◆ Aim of the task: From the first line of the entries below to the line with "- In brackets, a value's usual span", give each line again exactly.

-- Opening Marker --

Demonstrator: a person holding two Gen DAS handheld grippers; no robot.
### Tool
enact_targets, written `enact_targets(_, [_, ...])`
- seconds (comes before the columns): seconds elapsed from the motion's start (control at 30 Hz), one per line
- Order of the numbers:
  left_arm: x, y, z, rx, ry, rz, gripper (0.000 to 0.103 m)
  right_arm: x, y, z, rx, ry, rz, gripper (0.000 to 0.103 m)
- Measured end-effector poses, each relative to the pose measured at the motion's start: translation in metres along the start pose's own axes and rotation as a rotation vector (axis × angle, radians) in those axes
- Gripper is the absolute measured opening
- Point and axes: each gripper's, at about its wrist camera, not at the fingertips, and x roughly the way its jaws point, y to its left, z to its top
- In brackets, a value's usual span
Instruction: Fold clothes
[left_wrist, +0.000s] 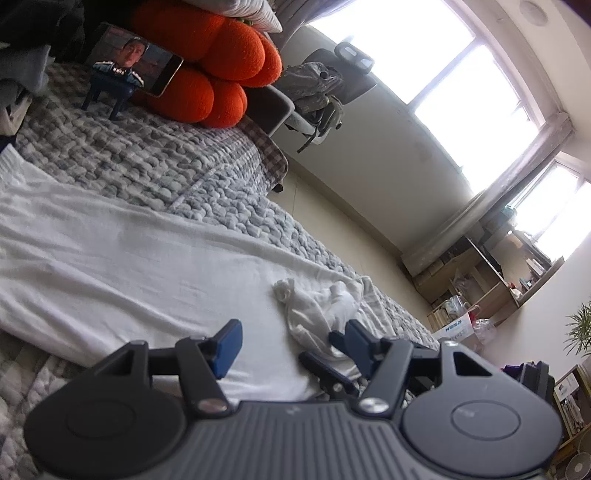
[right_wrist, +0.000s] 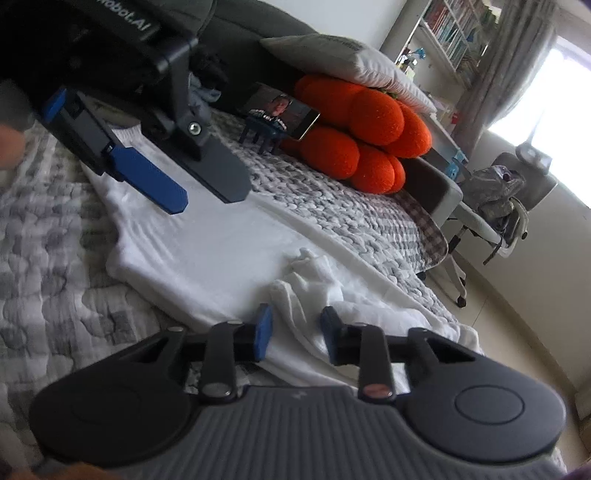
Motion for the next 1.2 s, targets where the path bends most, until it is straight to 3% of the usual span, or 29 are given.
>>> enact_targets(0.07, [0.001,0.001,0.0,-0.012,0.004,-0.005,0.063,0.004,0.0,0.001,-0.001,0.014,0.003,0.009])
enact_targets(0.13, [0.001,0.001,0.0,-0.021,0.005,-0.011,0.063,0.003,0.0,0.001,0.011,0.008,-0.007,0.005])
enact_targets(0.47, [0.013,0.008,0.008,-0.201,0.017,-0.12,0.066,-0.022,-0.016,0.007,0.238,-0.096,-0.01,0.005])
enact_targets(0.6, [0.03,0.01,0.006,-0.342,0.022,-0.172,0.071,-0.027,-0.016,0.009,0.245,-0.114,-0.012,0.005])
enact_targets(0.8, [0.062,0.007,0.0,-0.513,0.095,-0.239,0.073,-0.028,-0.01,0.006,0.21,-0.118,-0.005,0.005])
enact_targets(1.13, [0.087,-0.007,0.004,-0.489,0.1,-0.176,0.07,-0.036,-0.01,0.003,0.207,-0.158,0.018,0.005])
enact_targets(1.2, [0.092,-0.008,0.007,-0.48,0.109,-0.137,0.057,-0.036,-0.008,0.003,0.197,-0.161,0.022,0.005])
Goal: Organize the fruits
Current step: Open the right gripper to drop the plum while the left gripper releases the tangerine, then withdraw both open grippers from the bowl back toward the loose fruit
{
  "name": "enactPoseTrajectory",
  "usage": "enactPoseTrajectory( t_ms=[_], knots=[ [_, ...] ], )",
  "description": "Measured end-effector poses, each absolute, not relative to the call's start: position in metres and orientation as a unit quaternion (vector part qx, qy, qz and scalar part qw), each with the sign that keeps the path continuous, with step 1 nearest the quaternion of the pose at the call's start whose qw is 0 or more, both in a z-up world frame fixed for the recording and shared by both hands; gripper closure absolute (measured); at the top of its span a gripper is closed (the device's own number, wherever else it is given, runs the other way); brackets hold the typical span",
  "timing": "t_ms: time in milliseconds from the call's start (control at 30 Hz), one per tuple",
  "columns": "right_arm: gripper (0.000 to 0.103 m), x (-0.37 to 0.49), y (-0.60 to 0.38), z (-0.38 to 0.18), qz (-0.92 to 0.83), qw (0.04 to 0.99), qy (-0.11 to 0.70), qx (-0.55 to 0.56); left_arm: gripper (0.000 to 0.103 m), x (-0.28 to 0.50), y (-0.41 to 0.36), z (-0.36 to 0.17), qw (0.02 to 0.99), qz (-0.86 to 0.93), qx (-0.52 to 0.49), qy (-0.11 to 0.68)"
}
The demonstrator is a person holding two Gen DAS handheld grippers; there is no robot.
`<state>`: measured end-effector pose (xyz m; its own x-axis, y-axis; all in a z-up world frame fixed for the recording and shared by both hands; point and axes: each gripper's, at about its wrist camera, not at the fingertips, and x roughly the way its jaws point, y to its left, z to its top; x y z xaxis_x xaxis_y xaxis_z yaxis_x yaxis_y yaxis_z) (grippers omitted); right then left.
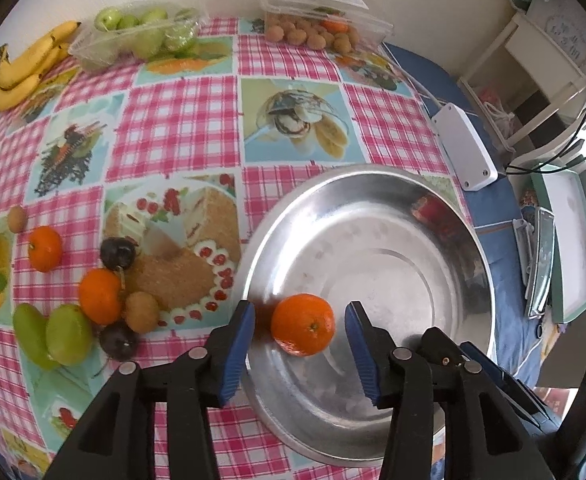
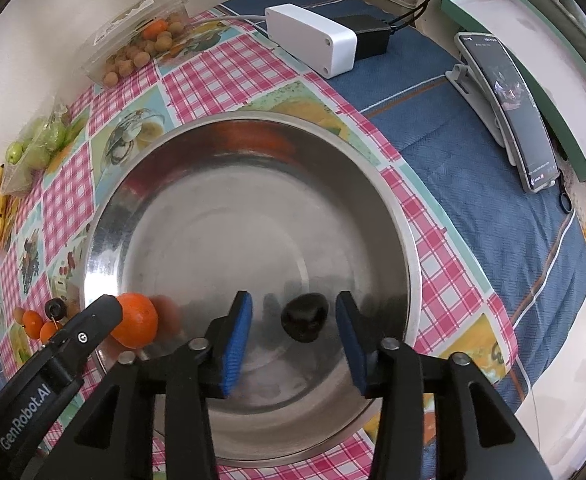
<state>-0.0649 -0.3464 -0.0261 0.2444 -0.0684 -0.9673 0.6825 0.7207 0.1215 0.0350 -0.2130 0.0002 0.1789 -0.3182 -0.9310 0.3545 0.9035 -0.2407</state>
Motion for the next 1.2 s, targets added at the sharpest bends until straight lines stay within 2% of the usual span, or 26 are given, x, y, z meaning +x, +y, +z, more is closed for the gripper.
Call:
enactPoseTrajectory(
  t_ms=[133,300,367,433,567,633,767,867,933,1200],
  knots=[
    [0.042,-0.064,-0.344,-0.025,-0.249,0.743,0.558,0.273,0.043,0.04,-0.202,0.006,0.781,-0.201,0.024,0.591],
    [0.036,-0.06,-0.337,-0.023,-0.236,0.75,0.558,0.265,0.034,0.049,-0.182,0.006,0.79,-0.172,0.027,0.588],
    [0.034,-0.059,-0.334,-0.024,-0.232,0.752,0.559,0.261,0.027,0.052,-0.175,0.004,0.793,-0.159,0.031,0.587],
    [0.023,-0.056,-0.331,-0.025,-0.228,0.753,0.562,0.254,0.022,0.054,-0.169,0.001,0.793,-0.15,0.031,0.589],
    [0.022,-0.052,-0.327,-0.026,-0.221,0.757,0.564,0.244,0.014,0.057,-0.158,-0.005,0.794,-0.133,0.03,0.593],
    [0.015,-0.051,-0.327,-0.026,-0.222,0.757,0.565,0.242,0.01,0.058,-0.153,-0.007,0.794,-0.126,0.031,0.594],
    [0.015,-0.051,-0.327,-0.026,-0.224,0.758,0.562,0.243,0.0,0.06,-0.149,-0.008,0.798,-0.118,0.033,0.59],
    [0.014,-0.05,-0.327,-0.024,-0.222,0.761,0.558,0.243,0.0,0.06,-0.147,-0.009,0.801,-0.113,0.036,0.586],
    [0.001,-0.051,-0.328,-0.022,-0.222,0.765,0.554,0.242,0.0,0.059,-0.146,-0.009,0.803,-0.109,0.04,0.584],
    [0.0,-0.049,-0.331,-0.018,-0.23,0.767,0.548,0.242,0.0,0.058,-0.146,-0.012,0.801,-0.11,0.042,0.588]
  ],
)
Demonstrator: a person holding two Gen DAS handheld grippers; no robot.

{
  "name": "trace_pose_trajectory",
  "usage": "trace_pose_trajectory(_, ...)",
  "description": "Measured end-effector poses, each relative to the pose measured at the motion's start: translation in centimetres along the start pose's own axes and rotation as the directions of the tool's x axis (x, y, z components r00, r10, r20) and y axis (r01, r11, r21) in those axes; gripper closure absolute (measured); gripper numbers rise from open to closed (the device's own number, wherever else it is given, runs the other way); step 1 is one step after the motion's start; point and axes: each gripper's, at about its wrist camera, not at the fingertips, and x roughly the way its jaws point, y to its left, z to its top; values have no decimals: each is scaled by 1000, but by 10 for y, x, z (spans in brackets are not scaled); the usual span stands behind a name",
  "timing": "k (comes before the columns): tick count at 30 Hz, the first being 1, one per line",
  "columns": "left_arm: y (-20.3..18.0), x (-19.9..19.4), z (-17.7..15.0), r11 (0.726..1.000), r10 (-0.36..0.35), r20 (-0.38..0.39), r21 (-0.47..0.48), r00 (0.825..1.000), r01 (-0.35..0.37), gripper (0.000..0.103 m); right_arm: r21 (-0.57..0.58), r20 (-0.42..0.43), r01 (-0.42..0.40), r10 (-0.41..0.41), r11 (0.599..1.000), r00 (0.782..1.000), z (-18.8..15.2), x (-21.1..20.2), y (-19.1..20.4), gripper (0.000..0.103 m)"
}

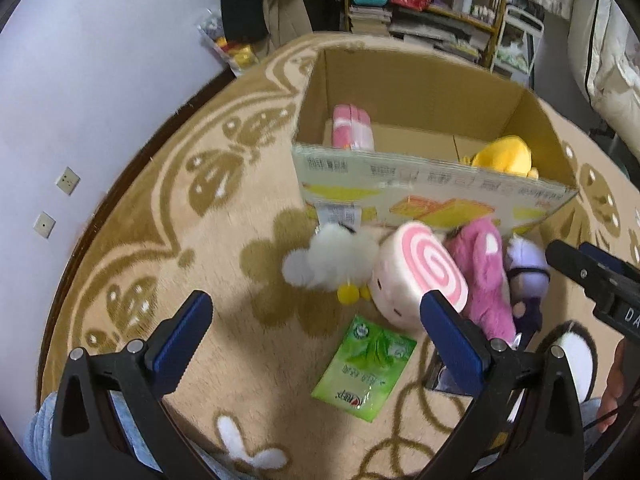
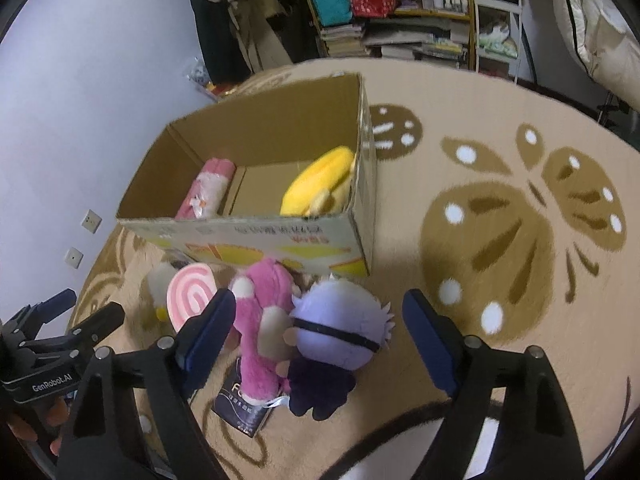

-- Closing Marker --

◆ Task result:
Demonstrator: a person holding two Gen DAS handheld grippers; no robot.
### Tool
enact_targets, written `enact_targets(_, [_, ...])`
- seconds (comes before the columns): seconds elapsed from the motion's start (control at 30 Hz), one per line
- Order of the numbers:
  left_arm: x, y, z, rx, ry, rz, gripper (0.000 to 0.103 m)
  right_arm: x, y, z, rx, ry, rz, gripper (0.000 to 0.103 m)
- Measured end-effector poses, each relative to the pose measured at the motion's start: translation in metres along the start pose's own axes and rotation as a rotation vector (axis × angle, radians) in those axes
- Gripper is the absolute measured opening
- Point and axes: each gripper's, at about its wrist camera, not at the fingertips, and x roughly the way its jaws point, y to its left, z to its top
- In brackets, a value's usual span

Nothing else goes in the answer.